A Kyrgyz local hero fights to protect the rights of street children in Bishkek
By Peter George
In the run-up to the 20th anniversary of the Convention on the Rights of the Child – a landmark international agreement on the basic human rights of all children – UNICEF is featuring a series of stories about progress made and challenges that remain. Here is one of those stories.
BISHKEK, Kyrgyzstan, 24 August 2009 – A recent morning for Alexei Petrushevski went something like this: He met a high-ranking city official to get approval of a project ensuring that all of his wards at the Bishkek Centre for Street Children will eventually get birth certificates and other necessary paperwork. Then he rushed off to negotiate the purchase of football jerseys – at discounted rates, of course – for the centre’s new children’s soccer team.
A couple more meetings and it was off for a quick working lunch with child rights lawyer Yelena Gavrilova. Later, there might be more meetings and phone calls with adults, sessions with the children at the home, and then community and fundraising events.
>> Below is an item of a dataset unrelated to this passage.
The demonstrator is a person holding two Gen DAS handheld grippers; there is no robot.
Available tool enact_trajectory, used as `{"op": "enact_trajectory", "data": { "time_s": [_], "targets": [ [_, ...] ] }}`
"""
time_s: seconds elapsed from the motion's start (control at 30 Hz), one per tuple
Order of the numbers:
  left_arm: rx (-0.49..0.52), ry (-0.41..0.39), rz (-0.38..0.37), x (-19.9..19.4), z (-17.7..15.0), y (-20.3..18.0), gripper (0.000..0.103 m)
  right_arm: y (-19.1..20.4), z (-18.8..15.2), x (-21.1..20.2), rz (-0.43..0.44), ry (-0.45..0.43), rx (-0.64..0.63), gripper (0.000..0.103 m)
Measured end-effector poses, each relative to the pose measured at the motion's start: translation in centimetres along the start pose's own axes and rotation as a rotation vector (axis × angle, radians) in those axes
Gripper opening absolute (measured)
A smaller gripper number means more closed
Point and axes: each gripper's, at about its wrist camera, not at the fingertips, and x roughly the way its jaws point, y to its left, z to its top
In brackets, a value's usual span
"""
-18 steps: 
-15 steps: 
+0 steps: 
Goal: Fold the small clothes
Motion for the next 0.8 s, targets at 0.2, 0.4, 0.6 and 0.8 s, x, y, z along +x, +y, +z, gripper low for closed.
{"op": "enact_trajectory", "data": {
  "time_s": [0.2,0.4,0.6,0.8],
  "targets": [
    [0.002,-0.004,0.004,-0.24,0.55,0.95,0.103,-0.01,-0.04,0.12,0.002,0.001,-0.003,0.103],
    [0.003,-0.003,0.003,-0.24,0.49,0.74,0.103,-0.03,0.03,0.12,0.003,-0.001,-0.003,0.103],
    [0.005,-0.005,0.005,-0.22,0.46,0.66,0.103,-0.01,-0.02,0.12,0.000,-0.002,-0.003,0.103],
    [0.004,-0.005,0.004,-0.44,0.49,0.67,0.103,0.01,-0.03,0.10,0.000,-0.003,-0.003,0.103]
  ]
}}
‘Hero of Children’s Rights’
Mr. Petrushevski founded the Bishkek Centre for Street Children six years ago and has become a father figure to around 1,000 young people who have since passed through the facility.
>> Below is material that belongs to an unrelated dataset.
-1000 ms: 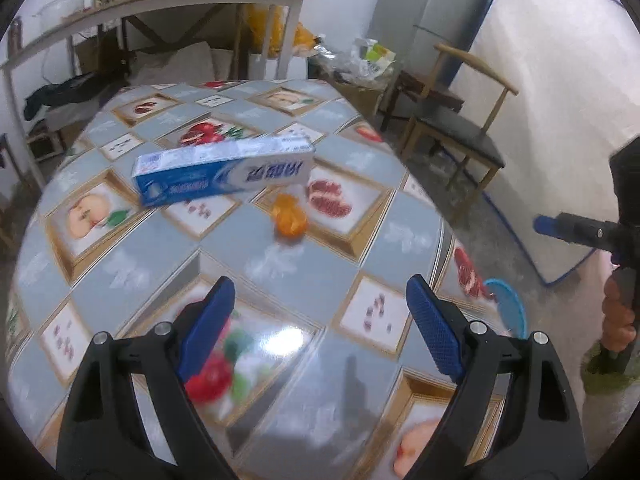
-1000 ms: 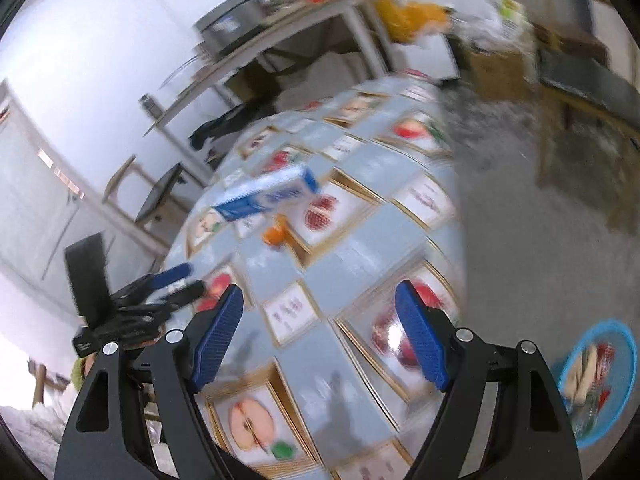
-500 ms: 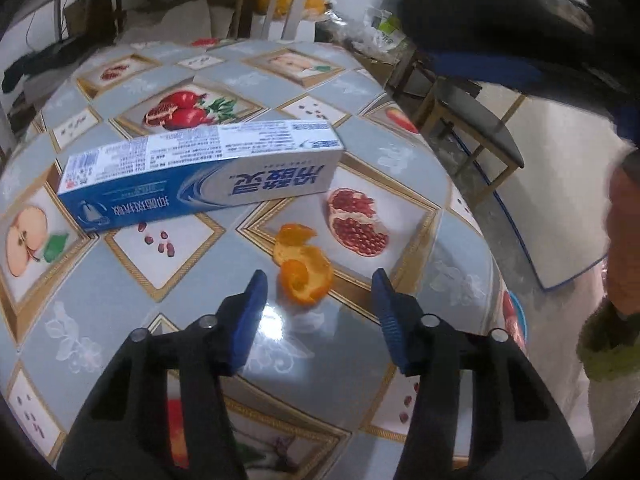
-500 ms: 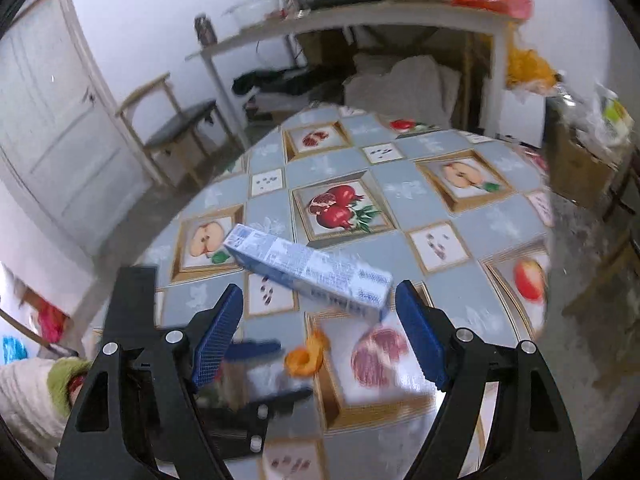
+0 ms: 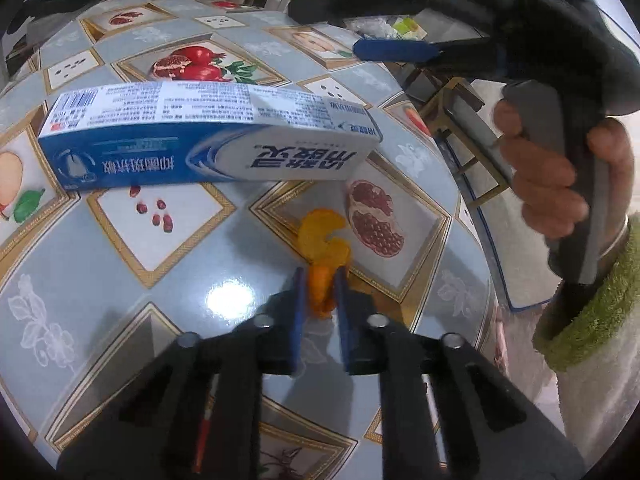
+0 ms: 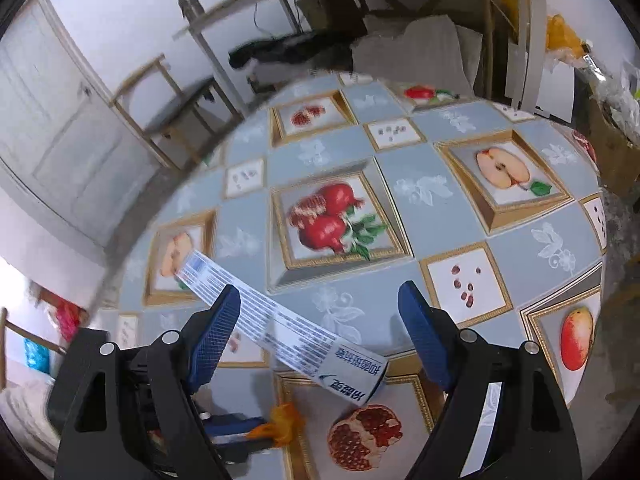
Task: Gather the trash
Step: 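Close left tool on orange peel while right tool grasps toothpaste box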
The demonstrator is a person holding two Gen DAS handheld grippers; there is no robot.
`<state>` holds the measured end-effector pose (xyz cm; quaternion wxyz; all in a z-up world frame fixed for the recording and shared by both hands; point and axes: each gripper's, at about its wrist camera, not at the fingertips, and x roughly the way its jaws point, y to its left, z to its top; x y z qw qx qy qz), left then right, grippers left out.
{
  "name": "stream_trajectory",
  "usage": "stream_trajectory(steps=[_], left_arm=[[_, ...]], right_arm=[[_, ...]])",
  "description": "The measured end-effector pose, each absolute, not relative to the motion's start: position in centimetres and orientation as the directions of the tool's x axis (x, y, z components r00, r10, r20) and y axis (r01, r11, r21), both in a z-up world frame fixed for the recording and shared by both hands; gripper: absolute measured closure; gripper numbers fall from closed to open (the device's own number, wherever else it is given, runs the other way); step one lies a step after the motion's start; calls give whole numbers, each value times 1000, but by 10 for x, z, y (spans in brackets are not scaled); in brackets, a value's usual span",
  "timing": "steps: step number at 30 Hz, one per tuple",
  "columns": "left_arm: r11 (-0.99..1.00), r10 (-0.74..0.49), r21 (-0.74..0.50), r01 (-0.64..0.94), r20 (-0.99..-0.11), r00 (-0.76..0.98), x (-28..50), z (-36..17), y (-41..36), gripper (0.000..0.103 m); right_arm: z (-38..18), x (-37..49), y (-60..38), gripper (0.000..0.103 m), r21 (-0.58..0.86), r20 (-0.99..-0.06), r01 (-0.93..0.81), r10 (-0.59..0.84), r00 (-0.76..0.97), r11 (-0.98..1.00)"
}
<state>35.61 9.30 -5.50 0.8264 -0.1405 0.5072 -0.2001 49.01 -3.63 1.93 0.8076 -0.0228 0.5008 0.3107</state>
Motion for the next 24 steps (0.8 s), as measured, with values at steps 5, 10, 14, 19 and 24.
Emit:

For his tireless work, UNICEF has nominated him as one of its Heroes of Children’s Rights in honour of the 20th anniversary of the Convention on the Rights of Children (CRC), which is coming up in November. Mr. Petrushevski’s work upholds many of the rights defined in the CRC, including:
Rights still at risk
“He’s a person who takes real pains to protect children,” said Ms. Gavrilova. “He lives for their interests, and I think this is the essence of his life. And watching him defend the rights of children in the courts, I would say with total honesty that when it comes to children, Alexei is the real hero of the day.”
But even after 20 years of the CRC, noted Mr. Petrushevski, children’s rights are still at risk.
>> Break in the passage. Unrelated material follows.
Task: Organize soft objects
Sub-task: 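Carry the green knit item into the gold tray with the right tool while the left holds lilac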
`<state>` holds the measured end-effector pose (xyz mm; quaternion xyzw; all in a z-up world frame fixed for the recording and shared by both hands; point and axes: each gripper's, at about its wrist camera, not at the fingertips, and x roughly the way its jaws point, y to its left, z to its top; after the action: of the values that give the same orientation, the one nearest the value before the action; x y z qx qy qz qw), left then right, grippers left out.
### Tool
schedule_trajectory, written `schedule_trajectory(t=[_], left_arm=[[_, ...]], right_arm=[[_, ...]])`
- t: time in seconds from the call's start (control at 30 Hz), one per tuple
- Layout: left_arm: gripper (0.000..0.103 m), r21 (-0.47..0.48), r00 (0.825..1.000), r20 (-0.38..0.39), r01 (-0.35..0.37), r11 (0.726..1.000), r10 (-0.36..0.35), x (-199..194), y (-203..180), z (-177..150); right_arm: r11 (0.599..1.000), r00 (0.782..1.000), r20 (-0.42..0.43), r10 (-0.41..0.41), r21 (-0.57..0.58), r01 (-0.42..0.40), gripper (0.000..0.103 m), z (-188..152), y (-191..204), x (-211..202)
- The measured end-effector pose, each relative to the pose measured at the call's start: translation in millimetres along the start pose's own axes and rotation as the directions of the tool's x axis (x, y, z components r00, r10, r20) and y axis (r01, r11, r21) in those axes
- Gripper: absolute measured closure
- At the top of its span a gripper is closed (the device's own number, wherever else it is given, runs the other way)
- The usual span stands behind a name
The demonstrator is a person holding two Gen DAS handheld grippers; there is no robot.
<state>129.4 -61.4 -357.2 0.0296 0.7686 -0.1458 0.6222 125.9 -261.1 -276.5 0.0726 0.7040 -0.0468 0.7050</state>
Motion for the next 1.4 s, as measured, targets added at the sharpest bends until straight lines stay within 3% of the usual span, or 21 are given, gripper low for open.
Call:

“We have two types of children’s rights,” he said. “One is beautifully formulated on paper and the other is what happens in real life, and what rights are convenient for adults. This is where the problem is.”
‘Supposed to be happy’
Sitting next to the centre’s busy playground and garden, Mr. Petrushevski talked about what drives him.
“What breaks my heart is when children are so badly humiliated and feel such deep pain,” he said. “And what makes me really happy is when they start to feel happy in themselves and to think and plan for the future.
“It’s very joyful when children come [to the centre] and they feel happy here, as if it’s really their home,” he added. “Children are supposed to be happy. There shouldn’t be anything in this country to abuse them or undermine them – not in this country and not in the world.”
Grit and determination
That night, Mr. Petrushevski was still going strong. At a local ice-skating rink, he helped to train a group of children who will appear in an international ice show that is coming to Bishkek.
UNICEF Representative in Kyrgyzstan Tim Schaffter commended Mr. Petrushevski’s grit and determination in fighting for child rights.
“It’s so wonderful to see that there are people willing to put not just the time but the heart and soul into it,” he said. “To me, Alexei is a true champion, a true hero for children.”